* **WHAT IS EXPECTED**
Say how many of the lines below contain the word "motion"; nothing else belongs in the answer.

____

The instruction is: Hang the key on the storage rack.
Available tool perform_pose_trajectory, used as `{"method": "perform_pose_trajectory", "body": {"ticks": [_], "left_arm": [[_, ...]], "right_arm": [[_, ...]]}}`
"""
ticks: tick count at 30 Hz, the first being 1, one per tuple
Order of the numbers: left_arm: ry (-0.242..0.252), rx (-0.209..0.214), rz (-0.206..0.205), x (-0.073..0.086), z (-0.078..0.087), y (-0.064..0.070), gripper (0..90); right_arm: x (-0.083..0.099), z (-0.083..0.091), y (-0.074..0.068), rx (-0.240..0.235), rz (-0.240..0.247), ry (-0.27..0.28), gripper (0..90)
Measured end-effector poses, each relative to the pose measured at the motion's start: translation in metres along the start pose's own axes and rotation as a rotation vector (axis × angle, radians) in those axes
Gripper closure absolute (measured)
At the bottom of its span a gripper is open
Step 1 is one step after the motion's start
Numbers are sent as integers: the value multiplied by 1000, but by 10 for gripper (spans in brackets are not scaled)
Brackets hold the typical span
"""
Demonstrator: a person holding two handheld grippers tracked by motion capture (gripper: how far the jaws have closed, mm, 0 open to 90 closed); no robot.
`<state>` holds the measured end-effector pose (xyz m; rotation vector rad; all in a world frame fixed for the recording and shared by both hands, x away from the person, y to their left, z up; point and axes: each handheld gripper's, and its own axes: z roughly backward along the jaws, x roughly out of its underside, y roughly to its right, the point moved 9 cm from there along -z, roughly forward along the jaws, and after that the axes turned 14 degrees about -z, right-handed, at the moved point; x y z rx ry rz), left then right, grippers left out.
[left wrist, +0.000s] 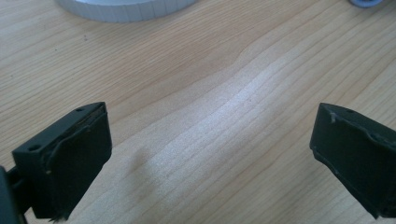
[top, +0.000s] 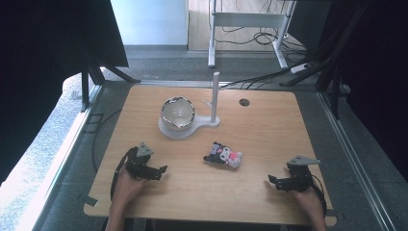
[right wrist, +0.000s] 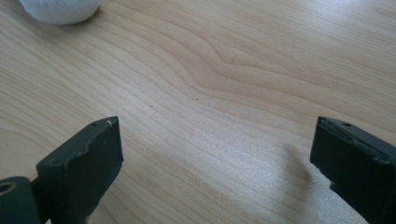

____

* **RESULT OF THIS EXERCISE**
3